__BRIEF__:
After finding the line containing "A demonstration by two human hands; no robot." below, please output that line and each following one through the line containing "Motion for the", exactly as written.
::::::::::
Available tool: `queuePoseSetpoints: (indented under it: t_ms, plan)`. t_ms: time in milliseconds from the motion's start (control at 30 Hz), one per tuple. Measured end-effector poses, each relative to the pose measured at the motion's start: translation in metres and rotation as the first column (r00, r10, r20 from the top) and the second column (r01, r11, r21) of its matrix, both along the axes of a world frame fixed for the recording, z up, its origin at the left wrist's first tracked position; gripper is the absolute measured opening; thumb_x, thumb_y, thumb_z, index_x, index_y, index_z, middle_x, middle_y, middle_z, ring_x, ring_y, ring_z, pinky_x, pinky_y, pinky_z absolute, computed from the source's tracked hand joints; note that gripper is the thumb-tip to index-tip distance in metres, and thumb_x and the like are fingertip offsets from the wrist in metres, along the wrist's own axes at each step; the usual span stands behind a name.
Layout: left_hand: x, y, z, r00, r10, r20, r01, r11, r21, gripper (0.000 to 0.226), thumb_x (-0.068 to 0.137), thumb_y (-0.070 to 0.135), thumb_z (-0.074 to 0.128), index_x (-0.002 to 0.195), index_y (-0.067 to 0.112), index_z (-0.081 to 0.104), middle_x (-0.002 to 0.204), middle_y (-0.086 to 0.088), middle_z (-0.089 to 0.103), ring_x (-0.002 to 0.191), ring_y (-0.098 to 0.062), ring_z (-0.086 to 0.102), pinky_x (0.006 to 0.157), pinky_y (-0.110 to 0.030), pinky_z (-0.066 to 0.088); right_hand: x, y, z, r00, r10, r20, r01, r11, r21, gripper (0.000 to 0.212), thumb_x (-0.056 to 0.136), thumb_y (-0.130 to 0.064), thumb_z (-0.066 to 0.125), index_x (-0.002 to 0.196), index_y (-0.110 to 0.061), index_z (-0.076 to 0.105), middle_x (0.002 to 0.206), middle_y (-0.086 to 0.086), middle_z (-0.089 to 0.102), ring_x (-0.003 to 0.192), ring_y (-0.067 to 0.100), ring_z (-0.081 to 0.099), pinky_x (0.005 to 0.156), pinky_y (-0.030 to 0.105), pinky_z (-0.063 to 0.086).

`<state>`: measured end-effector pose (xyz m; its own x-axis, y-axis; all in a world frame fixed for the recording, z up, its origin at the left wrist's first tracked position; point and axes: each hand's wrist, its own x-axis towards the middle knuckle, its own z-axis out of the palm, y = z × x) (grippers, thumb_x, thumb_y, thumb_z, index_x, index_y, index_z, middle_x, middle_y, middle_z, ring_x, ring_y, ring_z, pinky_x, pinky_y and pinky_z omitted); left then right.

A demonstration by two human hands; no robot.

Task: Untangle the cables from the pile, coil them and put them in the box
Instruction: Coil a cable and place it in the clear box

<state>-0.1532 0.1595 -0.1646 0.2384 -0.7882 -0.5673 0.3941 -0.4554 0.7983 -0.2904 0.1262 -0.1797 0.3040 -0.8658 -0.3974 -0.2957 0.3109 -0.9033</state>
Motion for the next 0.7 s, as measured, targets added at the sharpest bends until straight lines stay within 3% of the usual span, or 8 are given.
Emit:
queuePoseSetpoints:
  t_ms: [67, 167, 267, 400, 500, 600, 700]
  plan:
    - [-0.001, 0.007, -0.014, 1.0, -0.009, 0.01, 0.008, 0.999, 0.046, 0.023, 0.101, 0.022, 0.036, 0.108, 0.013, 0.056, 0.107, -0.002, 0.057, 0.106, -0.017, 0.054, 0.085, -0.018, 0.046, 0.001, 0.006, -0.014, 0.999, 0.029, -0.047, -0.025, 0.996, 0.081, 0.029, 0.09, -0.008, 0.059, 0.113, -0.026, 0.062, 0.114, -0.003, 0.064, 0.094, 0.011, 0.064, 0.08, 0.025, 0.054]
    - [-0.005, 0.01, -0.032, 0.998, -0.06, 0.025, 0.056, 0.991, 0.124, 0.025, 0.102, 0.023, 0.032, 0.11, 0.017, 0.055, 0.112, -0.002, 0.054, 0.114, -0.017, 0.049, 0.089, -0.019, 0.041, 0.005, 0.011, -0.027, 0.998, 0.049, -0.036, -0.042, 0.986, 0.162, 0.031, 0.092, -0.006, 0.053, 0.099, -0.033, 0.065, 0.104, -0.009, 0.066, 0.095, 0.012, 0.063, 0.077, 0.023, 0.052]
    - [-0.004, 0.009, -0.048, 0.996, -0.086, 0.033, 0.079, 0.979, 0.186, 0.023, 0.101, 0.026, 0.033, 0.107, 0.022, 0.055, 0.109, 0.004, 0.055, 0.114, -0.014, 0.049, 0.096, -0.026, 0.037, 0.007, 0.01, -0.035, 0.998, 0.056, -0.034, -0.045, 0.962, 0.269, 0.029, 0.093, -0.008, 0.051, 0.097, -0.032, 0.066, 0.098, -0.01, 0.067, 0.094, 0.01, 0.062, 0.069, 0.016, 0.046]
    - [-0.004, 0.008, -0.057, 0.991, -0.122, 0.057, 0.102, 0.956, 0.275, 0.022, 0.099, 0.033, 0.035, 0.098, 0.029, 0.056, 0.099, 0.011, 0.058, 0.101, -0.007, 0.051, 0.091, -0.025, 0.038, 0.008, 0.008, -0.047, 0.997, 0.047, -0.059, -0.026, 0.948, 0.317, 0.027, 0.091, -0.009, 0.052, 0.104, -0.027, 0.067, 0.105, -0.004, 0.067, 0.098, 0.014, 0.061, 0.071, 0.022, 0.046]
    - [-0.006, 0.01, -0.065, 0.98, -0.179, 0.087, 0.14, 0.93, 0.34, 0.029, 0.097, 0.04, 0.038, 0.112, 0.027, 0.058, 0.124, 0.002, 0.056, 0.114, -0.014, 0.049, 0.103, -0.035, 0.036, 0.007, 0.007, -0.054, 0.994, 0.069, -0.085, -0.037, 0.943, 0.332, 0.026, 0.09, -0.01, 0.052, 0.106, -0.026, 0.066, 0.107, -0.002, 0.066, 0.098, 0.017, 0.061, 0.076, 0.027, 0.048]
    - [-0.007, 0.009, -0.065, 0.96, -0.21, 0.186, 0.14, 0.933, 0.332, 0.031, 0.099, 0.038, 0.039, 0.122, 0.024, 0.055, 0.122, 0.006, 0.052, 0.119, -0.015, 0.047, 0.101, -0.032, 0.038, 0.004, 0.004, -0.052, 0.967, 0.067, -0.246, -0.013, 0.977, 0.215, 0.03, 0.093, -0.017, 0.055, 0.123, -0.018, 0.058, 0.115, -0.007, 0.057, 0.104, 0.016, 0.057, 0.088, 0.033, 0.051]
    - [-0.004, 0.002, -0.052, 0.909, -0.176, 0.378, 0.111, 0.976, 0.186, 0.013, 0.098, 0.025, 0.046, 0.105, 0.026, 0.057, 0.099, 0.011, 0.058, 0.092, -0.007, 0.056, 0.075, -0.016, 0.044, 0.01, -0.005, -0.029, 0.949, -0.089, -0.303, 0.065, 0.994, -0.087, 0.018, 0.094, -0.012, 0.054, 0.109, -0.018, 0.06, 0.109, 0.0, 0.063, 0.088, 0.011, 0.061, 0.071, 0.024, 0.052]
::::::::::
__ANSWER SPACE__:
A demonstration by two human hands; no robot.

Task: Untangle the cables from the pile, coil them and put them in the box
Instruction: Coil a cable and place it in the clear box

<state>-0.1532 0.1595 -0.1646 0.2384 -0.7882 -0.5673 0.3941 -0.4554 0.7983 -0.2904 0.1262 -0.1797 0.3040 -0.8658 -0.3974 -0.2957 0.3109 -0.9033</state>
Motion for the next 0.7 s, as measured, targets added at the sharpest bends until straight lines stay within 3% of the usual span, or 8 are given.

The exercise asks for nothing more.